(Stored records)

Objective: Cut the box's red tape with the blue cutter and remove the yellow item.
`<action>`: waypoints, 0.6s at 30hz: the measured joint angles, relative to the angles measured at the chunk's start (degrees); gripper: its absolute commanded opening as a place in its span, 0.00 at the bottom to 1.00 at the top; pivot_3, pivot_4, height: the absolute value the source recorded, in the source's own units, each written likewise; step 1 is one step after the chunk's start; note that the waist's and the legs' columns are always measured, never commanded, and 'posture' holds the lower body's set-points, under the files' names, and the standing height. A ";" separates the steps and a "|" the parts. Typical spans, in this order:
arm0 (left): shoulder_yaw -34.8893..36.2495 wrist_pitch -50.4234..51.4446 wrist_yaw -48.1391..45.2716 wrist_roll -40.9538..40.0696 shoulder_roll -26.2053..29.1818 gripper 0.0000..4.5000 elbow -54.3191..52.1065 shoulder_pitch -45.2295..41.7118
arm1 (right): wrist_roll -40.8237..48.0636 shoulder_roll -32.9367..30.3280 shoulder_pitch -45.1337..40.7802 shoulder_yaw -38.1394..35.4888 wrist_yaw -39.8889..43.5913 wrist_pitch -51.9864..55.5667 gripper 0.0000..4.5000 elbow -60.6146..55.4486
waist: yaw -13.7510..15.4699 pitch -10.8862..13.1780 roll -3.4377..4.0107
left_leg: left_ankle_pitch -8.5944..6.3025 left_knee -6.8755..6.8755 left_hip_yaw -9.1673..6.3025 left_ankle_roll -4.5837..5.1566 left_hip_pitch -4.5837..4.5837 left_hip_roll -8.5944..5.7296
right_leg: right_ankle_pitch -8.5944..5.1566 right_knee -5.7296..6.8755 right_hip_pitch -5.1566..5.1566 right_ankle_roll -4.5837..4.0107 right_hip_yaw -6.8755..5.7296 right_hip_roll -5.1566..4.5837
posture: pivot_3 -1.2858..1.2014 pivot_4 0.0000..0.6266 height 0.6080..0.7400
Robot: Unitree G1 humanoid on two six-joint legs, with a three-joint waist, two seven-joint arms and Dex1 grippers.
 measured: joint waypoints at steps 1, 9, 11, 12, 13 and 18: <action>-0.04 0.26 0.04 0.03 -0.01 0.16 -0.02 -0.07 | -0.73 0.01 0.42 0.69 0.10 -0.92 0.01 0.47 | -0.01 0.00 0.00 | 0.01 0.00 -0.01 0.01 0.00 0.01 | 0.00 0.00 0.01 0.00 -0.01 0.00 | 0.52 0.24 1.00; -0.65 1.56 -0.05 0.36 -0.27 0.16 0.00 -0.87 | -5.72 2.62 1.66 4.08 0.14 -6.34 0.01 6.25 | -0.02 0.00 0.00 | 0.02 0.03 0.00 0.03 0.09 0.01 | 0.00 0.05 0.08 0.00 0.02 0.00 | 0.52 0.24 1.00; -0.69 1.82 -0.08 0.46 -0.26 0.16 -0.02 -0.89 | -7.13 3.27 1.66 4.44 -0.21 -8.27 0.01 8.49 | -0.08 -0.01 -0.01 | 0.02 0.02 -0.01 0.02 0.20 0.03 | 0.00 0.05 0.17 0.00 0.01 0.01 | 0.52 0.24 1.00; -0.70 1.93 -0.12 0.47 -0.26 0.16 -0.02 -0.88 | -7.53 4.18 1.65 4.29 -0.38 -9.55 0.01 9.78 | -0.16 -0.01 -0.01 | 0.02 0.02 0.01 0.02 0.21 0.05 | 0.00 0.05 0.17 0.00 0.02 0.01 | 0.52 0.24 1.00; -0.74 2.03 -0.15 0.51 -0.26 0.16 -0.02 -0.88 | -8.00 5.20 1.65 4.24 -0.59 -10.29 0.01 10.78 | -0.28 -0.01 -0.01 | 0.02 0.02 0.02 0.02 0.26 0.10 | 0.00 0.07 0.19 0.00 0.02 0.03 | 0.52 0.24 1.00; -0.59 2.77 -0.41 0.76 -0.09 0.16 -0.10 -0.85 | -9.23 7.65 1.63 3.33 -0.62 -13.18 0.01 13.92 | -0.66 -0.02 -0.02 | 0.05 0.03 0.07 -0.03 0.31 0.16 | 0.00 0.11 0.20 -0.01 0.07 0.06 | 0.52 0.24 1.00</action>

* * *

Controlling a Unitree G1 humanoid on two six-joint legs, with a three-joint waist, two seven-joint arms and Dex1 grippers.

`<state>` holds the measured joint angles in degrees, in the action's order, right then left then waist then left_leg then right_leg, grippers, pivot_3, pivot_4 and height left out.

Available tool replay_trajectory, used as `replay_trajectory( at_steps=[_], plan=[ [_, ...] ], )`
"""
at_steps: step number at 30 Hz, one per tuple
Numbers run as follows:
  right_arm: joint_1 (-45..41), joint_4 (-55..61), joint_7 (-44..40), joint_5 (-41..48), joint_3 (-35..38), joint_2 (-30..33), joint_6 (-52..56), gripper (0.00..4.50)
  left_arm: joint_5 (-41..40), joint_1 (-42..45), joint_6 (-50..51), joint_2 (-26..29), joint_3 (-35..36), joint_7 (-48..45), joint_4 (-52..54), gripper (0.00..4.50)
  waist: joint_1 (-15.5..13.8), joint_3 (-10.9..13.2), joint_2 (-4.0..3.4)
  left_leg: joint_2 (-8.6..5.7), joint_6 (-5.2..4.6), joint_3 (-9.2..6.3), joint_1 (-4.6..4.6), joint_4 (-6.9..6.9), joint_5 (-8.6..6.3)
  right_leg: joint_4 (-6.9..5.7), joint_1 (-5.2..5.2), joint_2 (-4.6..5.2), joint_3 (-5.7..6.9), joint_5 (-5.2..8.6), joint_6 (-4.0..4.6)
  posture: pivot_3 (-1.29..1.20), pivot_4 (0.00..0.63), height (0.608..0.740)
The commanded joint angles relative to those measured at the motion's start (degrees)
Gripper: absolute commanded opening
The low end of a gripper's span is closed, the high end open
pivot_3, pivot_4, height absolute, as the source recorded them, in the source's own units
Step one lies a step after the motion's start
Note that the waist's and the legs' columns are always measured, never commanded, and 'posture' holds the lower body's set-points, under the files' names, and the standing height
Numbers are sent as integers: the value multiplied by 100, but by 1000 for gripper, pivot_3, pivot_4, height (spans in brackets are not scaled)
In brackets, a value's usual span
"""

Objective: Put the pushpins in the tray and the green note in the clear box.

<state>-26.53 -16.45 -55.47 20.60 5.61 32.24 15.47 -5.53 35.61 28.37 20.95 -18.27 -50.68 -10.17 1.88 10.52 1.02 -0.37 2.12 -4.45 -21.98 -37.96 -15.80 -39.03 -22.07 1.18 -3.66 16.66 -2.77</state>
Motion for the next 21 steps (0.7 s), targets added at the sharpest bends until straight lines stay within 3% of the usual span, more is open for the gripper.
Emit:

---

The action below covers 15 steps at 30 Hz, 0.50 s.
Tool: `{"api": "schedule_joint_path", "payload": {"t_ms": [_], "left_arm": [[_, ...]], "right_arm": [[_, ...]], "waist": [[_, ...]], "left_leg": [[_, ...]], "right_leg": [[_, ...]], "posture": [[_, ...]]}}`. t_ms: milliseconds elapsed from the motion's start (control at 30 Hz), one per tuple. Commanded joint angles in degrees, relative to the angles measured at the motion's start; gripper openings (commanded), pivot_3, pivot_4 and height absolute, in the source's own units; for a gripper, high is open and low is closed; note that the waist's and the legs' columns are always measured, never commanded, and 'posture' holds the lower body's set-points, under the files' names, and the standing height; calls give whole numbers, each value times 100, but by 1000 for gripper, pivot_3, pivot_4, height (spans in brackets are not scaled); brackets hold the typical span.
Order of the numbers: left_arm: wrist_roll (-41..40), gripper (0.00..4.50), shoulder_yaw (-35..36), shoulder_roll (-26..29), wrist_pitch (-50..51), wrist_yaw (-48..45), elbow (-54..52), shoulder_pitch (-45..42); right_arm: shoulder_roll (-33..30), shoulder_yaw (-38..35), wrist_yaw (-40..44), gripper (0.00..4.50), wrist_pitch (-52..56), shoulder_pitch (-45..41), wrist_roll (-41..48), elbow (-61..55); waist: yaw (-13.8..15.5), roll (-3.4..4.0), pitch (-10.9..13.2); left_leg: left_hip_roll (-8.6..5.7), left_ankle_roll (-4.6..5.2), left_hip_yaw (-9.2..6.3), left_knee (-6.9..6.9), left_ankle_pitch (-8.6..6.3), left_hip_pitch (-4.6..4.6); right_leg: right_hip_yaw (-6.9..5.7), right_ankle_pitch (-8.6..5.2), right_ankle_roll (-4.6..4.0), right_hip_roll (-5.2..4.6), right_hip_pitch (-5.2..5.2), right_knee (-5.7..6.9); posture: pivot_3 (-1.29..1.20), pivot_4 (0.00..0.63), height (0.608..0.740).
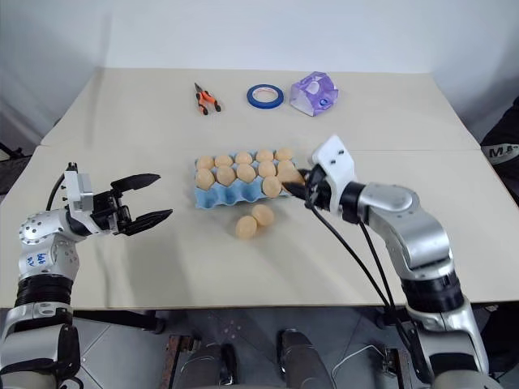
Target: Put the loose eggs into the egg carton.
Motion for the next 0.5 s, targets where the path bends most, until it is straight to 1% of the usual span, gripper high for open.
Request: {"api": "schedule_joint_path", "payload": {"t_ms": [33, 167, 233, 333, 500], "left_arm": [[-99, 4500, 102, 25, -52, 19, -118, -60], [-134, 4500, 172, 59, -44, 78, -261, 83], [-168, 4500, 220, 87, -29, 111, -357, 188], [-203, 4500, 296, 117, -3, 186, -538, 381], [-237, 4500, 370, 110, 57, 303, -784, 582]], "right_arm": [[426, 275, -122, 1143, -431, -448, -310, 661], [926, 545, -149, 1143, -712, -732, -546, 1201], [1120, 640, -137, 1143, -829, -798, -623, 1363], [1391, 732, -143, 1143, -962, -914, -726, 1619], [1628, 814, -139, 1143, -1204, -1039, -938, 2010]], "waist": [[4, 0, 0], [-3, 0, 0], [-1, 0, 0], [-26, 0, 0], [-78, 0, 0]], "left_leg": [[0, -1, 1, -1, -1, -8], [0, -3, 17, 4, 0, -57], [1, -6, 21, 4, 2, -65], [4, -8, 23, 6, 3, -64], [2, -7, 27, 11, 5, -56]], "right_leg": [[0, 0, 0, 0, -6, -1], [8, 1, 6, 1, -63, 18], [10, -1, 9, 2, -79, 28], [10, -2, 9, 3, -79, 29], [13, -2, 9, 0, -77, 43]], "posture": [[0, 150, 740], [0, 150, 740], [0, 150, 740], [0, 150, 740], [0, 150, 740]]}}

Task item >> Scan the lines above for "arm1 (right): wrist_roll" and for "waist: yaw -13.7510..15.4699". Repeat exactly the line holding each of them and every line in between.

Output for this task >>
arm1 (right): wrist_roll -40.8237..48.0636 shoulder_roll -32.9367..30.3280 shoulder_pitch -45.1337..40.7802 shoulder_yaw -38.1394..35.4888 wrist_yaw -39.8889..43.5913 wrist_pitch -51.9864..55.5667 gripper 0.0000..4.5000 elbow -60.6146..55.4486
waist: yaw -13.7510..15.4699 pitch -10.8862..13.1780 roll -3.4377..4.0107

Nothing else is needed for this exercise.